Tocas na mão mais nova do que tua e pedes paciência. «Tudo se resolve. Há que ter paciência!» E, para mim, também a paciência é sinónimo de amor. Ser paciente é ser amor na mais perfeita forma de amar alguma coisa ou de amar alguém!
E já me alonguei demais e, porventura, até me tornei repetitiva, mas nunca é demais relembrar que o amor derruba muros e constrói pontes. O amor sustenta até as obras menos sustentáveis. É a medição de superfície dos terrenos mais íngremes. É a onda mais perfeita do mar que nos abraça todos os dias. O amor são sorrisos, abraços, lágrimas sentidas e olhares profundos!
Amor é cuidar, partilhar, ouvir e sentir os outros como a nós mesmos.
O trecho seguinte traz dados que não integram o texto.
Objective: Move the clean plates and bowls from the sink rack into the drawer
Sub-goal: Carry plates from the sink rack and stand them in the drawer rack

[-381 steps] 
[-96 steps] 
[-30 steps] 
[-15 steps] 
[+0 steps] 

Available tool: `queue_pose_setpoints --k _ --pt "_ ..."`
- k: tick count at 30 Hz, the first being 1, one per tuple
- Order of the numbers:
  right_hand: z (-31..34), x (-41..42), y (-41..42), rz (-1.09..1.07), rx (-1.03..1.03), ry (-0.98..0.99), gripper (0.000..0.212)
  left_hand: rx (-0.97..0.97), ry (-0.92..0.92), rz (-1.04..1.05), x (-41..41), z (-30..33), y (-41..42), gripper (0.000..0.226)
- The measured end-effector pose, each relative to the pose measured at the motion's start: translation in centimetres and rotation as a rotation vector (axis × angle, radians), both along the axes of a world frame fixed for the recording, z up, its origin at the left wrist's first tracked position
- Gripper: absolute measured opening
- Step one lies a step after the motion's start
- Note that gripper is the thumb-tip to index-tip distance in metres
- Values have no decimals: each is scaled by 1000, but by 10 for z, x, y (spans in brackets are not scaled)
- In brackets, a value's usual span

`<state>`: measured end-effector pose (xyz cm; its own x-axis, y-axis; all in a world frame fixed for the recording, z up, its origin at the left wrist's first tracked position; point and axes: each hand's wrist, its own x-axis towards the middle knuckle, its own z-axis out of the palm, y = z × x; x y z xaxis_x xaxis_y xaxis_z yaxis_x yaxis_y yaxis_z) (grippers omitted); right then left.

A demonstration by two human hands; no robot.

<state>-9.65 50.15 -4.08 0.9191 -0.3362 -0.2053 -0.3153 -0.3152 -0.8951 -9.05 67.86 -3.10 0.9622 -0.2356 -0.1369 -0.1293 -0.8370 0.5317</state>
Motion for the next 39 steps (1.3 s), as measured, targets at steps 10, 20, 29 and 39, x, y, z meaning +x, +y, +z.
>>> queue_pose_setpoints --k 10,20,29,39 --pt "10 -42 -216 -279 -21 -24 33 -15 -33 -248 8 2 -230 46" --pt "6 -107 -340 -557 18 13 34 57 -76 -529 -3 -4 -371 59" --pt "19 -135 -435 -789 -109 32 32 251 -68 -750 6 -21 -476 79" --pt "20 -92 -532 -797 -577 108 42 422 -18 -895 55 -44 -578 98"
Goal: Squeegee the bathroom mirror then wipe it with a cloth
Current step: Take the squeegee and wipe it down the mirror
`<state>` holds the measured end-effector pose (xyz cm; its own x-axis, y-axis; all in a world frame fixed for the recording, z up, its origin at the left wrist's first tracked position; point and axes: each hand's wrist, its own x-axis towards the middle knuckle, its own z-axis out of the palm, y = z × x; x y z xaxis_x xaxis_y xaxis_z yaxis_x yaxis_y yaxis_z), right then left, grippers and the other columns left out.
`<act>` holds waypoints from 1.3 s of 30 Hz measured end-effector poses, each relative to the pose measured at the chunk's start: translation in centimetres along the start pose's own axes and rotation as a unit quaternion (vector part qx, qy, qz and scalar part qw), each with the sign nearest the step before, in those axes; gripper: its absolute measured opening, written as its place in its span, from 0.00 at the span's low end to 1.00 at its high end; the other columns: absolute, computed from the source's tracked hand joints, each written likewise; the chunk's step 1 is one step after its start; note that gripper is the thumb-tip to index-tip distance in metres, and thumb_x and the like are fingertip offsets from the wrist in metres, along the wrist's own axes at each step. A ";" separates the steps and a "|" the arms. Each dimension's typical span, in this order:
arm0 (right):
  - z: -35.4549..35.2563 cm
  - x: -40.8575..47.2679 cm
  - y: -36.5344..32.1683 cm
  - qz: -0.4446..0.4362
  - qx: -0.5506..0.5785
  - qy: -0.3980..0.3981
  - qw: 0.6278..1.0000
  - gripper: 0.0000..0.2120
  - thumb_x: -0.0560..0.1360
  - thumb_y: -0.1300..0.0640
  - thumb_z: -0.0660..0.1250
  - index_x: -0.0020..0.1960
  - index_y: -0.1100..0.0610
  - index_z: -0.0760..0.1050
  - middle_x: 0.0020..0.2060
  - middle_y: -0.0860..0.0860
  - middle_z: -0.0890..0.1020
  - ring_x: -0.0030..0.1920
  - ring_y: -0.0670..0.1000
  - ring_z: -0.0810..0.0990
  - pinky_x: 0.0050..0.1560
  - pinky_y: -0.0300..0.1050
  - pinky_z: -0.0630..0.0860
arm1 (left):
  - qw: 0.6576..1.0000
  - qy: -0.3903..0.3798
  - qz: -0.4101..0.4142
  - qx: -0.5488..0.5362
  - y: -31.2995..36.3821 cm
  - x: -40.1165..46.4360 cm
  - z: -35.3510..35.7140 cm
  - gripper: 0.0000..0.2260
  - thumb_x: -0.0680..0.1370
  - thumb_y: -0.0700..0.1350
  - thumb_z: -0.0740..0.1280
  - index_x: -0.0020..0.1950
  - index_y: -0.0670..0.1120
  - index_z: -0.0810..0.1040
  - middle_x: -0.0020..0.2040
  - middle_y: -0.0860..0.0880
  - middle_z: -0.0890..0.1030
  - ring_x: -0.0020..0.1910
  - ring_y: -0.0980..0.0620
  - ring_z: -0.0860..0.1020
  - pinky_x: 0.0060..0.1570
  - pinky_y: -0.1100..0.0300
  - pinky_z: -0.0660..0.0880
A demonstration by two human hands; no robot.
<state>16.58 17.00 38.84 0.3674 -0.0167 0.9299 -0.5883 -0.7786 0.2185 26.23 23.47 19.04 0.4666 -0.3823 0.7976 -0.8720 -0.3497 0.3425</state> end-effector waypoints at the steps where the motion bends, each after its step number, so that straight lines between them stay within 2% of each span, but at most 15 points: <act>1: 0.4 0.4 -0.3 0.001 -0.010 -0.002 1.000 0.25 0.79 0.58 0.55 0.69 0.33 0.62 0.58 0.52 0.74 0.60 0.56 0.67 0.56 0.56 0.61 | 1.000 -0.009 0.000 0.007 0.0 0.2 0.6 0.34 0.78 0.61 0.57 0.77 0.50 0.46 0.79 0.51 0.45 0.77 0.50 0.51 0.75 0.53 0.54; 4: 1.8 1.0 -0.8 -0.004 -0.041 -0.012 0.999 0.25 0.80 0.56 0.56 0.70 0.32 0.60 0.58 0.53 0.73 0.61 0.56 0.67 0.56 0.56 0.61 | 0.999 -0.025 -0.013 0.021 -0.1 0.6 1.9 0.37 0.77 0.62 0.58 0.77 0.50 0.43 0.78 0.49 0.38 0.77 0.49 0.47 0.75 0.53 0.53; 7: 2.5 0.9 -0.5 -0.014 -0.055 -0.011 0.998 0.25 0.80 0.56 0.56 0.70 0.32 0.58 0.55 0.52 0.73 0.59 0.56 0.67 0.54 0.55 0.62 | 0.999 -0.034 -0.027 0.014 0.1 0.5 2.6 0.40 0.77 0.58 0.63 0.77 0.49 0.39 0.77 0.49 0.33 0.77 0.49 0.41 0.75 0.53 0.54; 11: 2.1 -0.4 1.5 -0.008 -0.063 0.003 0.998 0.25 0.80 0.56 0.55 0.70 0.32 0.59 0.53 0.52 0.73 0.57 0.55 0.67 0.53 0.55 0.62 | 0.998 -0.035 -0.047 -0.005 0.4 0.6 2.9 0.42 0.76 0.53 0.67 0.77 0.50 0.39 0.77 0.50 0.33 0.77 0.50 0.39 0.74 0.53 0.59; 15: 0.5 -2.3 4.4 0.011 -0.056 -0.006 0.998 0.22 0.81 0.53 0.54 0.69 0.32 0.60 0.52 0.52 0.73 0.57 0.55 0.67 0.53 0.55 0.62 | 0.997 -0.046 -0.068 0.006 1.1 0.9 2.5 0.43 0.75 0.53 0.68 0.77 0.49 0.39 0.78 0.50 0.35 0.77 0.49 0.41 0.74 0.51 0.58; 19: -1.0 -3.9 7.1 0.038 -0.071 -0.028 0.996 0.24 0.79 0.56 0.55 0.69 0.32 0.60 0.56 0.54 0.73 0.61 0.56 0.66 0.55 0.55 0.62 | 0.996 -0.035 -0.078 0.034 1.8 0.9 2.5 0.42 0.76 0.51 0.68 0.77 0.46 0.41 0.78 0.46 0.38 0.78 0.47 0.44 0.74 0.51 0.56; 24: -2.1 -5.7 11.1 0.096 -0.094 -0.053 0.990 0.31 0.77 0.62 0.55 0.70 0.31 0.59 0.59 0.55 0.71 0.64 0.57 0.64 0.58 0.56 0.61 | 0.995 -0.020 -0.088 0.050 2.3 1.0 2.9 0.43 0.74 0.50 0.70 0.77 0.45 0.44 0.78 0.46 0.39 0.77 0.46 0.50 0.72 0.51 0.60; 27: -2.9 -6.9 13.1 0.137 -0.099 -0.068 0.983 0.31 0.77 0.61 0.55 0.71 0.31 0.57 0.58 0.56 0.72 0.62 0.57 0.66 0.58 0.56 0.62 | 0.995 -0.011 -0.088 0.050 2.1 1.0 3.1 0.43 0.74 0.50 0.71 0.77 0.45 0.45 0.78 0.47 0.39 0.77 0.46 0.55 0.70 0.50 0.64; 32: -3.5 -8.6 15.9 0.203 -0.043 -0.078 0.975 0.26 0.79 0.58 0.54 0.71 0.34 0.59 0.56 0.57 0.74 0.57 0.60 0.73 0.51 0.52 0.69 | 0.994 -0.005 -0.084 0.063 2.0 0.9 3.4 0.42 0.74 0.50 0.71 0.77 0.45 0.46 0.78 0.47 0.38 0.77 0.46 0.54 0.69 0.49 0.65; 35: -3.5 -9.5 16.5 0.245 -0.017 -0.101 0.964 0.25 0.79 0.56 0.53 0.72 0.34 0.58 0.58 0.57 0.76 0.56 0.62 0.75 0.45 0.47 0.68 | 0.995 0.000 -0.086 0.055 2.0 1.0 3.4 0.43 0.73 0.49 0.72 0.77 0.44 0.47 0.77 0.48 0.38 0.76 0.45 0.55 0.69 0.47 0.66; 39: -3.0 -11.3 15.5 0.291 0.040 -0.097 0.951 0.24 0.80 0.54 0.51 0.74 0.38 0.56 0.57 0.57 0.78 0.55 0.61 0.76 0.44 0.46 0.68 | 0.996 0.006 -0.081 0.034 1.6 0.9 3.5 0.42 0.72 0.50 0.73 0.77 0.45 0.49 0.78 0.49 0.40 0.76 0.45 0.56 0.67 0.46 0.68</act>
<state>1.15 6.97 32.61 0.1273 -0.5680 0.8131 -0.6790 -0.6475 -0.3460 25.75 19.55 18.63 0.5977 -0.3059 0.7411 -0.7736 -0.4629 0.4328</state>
A nossa Cinderella, uma vez, disse-nos: «O amor é o maior segredo para tocar a vida dos outros.» E não achas que ela tem razão?
Ama muito. Dá-te sem medida. Toca a vida de quem passa por ti para que a tua passagem por esta vida não seja em vão. Toca a alma humana sendo, pura e simplesmente, outra alma humana! E como nos canta Salvador Sobral: «Não fazes favor nenhum em gostar de alguém, nem eu. Quem inventou o amor não fui eu, não fui eu, nem ninguém.»